Return exactly the lines below, starting with the one that has "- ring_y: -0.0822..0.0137" and going on through the one that has "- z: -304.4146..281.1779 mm".

*** Given data

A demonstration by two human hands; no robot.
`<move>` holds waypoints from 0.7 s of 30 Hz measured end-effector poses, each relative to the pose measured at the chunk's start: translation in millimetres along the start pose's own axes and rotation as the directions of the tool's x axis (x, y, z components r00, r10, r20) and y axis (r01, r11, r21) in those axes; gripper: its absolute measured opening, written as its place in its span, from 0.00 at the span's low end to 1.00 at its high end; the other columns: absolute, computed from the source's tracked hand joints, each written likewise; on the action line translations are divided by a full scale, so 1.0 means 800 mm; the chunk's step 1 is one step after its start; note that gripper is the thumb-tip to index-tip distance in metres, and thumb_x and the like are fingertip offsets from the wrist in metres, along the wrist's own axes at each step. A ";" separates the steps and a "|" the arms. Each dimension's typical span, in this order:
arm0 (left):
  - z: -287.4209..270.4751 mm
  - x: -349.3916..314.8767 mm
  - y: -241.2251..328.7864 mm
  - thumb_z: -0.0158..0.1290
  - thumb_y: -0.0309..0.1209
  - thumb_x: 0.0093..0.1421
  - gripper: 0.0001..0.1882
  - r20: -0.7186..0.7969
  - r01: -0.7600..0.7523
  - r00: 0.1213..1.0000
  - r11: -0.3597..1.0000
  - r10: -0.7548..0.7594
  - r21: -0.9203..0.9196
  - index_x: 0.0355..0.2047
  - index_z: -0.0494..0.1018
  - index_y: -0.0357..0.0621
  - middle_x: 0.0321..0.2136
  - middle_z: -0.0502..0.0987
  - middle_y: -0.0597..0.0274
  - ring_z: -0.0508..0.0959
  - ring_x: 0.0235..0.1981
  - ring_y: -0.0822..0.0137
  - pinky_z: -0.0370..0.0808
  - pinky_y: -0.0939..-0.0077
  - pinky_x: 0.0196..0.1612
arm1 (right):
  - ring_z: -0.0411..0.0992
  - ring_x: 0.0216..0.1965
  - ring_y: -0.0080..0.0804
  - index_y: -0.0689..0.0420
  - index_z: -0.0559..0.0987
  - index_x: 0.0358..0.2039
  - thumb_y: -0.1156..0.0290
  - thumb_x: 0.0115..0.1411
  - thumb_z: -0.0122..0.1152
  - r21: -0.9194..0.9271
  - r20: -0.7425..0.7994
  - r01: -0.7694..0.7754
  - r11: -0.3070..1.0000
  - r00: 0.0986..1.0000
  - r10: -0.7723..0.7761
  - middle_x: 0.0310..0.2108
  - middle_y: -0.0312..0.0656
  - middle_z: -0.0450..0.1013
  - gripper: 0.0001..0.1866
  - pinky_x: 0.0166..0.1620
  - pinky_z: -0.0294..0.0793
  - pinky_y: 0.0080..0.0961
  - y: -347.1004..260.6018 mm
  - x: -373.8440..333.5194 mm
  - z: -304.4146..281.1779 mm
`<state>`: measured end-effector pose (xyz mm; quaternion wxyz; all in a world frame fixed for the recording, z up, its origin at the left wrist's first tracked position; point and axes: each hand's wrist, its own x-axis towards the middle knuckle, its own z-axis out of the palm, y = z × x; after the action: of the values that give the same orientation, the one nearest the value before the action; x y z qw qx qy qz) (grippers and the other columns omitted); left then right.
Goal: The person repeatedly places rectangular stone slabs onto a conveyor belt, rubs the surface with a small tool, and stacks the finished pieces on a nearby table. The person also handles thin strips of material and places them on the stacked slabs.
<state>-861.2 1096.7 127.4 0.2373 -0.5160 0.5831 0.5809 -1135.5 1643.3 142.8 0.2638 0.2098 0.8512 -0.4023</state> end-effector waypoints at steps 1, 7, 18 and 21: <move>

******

* Written response *
  - ring_y: -0.0822..0.0137
  - pinky_z: -0.0370..0.0808
  - pinky_y: -0.0939..-0.0077
  - pinky_x: 0.0196..0.1612
arm1 (right):
  - ring_z: -0.0411..0.0992
  - ring_x: 0.0216..0.1965
  - ring_y: -0.0080..0.0804
  - index_y: -0.0689..0.0420
  - index_z: -0.0559..0.0987
  - index_x: 0.0358..0.2039
  - thumb_y: -0.1156..0.0290
  - thumb_x: 0.0115..0.1411
  - thumb_z: -0.0122..0.1152
  - r21: -0.9194..0.9271
  - r20: -0.7425..0.7994
  - r01: -0.7694..0.7754
  - r11: -0.3070..1.0000
  - r00: 0.0986..1.0000
  - r10: -0.7723..0.7761
  - middle_x: 0.0310..0.2108
  - middle_y: -0.0312..0.0656
  - middle_z: -0.0450..0.1013
  - gripper: 0.0001..0.1866
  - pinky_x: 0.0166..0.1620
  - pinky_z: -0.0294..0.0793
  - pinky_y: 0.0080..0.0961
  - y: -347.1004..260.6018 mm
  - x: -373.8440..333.5194 mm
  - z: -304.4146..281.1779 mm

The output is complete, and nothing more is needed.